There are so many things I could say right now after watching Doug Jones defeat Roy Moore in the Senate race in Alabama, but for me it comes down to just two words: “Thank you.”
Thank you to the majority of Alabamians for loving our country more than you hated Democrats. Thank you for voting as citizens, not as members of a tribe. Thank you for understanding that sending a credibly accused child molester to represent Alabama in the U.S. Senate would not only have denigrated your state, it would have denigrated that whole legislative body. Thank you for seeing the decency of Doug Jones, even though he is a Democrat, and seeing the indecency of Roy Moore.
And most of all, thank you for sending a message to Donald Trump and Stephen Bannon that you are not as dumb as they think you are. That you see what they are up to — trying to use divisive tweets and racist dog whistles to get as many Americans as possible so aroused and inflamed that they won’t think about the real issues, they won’t think about the actual candidates, they won’t think about the national interest, or even their own self-interest, but just how much they dislike “the other” — and you’re not buying it any more.

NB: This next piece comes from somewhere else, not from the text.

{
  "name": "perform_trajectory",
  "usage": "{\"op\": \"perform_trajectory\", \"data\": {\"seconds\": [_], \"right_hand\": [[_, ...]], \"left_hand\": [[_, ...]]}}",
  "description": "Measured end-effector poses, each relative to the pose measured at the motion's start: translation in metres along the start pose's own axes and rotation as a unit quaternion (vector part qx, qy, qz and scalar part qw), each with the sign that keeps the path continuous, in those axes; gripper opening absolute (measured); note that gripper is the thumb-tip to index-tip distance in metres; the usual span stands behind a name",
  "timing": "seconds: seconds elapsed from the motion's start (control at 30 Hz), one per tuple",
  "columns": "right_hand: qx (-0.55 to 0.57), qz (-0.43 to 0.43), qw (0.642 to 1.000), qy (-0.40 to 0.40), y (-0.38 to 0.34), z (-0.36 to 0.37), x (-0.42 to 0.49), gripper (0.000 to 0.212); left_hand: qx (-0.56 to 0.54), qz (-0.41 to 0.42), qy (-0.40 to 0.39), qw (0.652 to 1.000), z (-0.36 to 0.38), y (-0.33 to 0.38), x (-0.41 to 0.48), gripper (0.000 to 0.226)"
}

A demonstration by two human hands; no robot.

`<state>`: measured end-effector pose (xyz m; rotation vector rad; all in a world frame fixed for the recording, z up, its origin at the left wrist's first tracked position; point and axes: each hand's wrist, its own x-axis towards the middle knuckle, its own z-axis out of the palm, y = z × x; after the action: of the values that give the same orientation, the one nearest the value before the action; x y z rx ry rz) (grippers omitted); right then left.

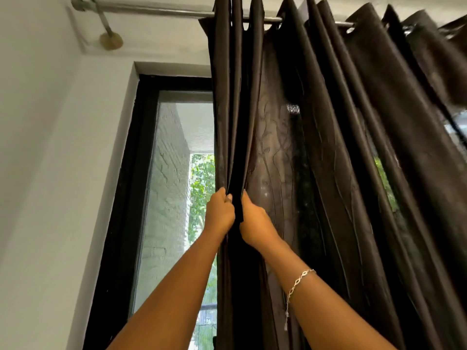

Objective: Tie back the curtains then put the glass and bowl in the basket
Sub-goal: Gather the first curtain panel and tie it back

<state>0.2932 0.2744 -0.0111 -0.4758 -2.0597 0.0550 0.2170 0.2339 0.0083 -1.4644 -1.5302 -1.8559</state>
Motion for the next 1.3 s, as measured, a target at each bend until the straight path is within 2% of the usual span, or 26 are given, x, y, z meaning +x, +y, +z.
{"op": "perform_trajectory", "data": {"seconds": [0.1, 0.27, 0.33, 0.4, 0.57, 0.63, 0.8, 0.9, 0.97, 1.03, 1.07, 1.17, 1.3], "right_hand": [[-0.006, -0.003, 1.000, -0.023, -0.005, 0.007, -0.004, 0.072], [0.040, 0.002, 0.999, -0.014, -0.005, 0.013, -0.012, 0.072], [0.047, -0.007, 0.999, -0.016, -0.003, 0.016, -0.014, 0.070], [0.050, -0.022, 0.998, -0.030, -0.001, 0.016, -0.020, 0.060], [0.049, -0.082, 0.992, -0.078, 0.020, -0.011, -0.029, 0.060], [0.048, -0.109, 0.992, -0.032, 0.028, -0.033, -0.024, 0.054], [0.001, -0.079, 0.978, 0.191, 0.056, -0.105, 0.013, 0.059], [-0.069, -0.045, 0.963, 0.258, 0.078, -0.148, 0.041, 0.065], [-0.067, -0.022, 0.955, 0.288, 0.092, -0.175, 0.059, 0.070], [-0.003, 0.019, 0.964, 0.266, 0.101, -0.191, 0.073, 0.074], [0.041, 0.045, 0.969, 0.239, 0.104, -0.193, 0.077, 0.073], [0.116, 0.103, 0.977, 0.148, 0.112, -0.183, 0.077, 0.053], [0.041, 0.089, 0.987, 0.130, 0.111, -0.141, 0.059, 0.018]], "left_hand": [[-0.021, -0.018, -0.016, 0.999, 0.001, 0.000, -0.002, 0.026], [-0.092, -0.057, -0.049, 0.993, 0.002, 0.003, -0.004, 0.041], [-0.127, -0.063, -0.054, 0.988, 0.004, 0.006, -0.007, 0.055], [-0.114, -0.061, -0.043, 0.991, 0.010, 0.007, -0.008, 0.064], [-0.020, -0.049, 0.022, 0.998, 0.020, 0.005, -0.006, 0.040], [-0.002, -0.037, 0.028, 0.999, 0.025, 0.002, -0.005, 0.035], [0.003, -0.045, 0.032, 0.998, 0.050, 0.002, -0.005, 0.042], [0.010, -0.034, 0.041, 0.999, 0.067, -0.002, -0.004, 0.042], [0.024, -0.031, 0.058, 0.998, 0.075, -0.007, 0.000, 0.034], [0.043, -0.019, 0.075, 0.996, 0.078, -0.012, 0.002, 0.020], [0.054, -0.016, 0.084, 0.995, 0.076, -0.014, 0.002, 0.021], [0.089, -0.016, 0.107, 0.990, 0.076, -0.016, 0.001, 0.019], [0.109, -0.005, 0.108, 0.988, 0.072, -0.015, 0.002, 0.024]]}}
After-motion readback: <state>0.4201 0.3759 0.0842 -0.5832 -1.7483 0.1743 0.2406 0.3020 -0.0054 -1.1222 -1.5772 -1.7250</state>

God bless every one of you. Yours was a deeply patriotic act.
It’s too soon to say for sure, of course, whether this is a national trend, but when the majority in a deep-red state like Alabama — where anti-abortion sentiments run so high, making it nearly impossible for a pro-choice Democrat to be elected — repudiates the effort by Trump and Bannon to turn us from citizens into tribes, there is hope for the country after all. It is a real sign of health.
I speak from some experience, because I have peered into this tribal abyss. Back in the late 1970s, when I was covering the Lebanese civil war, a story made the rounds in Beirut that the Lebanese Christian Phalangist militia had come up with a novel way of discovering a Palestinian trying to pass through one of its checkpoints. The Phalangists would show the driver a tomato and ask: What’s this? If the driver used the standard Lebanese pronunciation, “banadurra,” he was allowed to pass. If he used the Palestinian pronunciation, “bandora,” he could be pulled out of his car and shot on the spot.
That is tribal politics at its raw essence: It doesn’t matter how you live your life or what you aspire to for your society. All that matters is your sectarian or tribal identity, revealed by how you pronounce the word for tomato.
Middle Easterners have a saying for this kind of thinking: “Me and my brother against my cousin. Me, my brother and my cousin against the outsider.”
The Alabama Senate race reminded me of that story — not the shooting part, of course, but the way Alabamians were being told to let someone babysit our precious country, someone they wouldn’t let babysit their own kids — just because he was supposedly from their tribe.
We’ve confronted such thinking before in our history. But in the past moments of raw, tribal/cultural divisions, our system was always able to produce leaders able to summon our better angels and pull us together to rise to the challenges of the day.
But even with Jones’s victory in Alabama I worry that technology — social networks in particular — and archaic laws that prevent new players from entering politics work against the emergence of such national leaders. I worry that irreversible damage is being done to our norms and institutions by this poisonous cocktail of Trump, Twitter and tribalism.
I was not surprised to hear former Facebook executive Chamath Palihapitiya tell CNBC on Tuesday that social media is creating a society that confuses “popularity” with “truth.” The tools we’ve created, he explained, “are starting to erode the social fabric of how society works.”
It’s easy to forget, in this age of Twitter, how much a daring leader who can pull people together can accomplish — even in the most difficult of times.
Think of Abe Lincoln. In the middle of a civil war and in the middle of our transition from an agrarian to an industrial society, Lincoln and Congress approved the Homestead Act of 1862, which opened the West for settlement; the Pacific Railway Acts of 1862 and 1864, which connected the eastern and western halves the country, laying the basis for a truly national economy; the Morrill Act of 1862, which established the land-grant colleges to teach agriculture, science and engineering, skills the country needed to go to the next level.
We are going through a similar period of rapid change today. The pace of destructive weather events is quickening; the world is going from interconnected to interdependent; and machines and software are devouring ever more middle- and even high-skill jobs. The country needs a plan for investing in more resilient cities, in lifelong learning systems for every worker and in a safety net of mobile/universal health care. And what do we have instead? A highly tribal Republican tax bill that targets none of those issues.
But maybe, maybe just maybe, the narrow majority in Alabama has sent both Trump and the country a message. We are fed up with your cynicism, we are fed up with your effort to break us into tribes, we want a president who is a uniter not a divider, because we have big hard work to do as a country right now — and it can only be done together.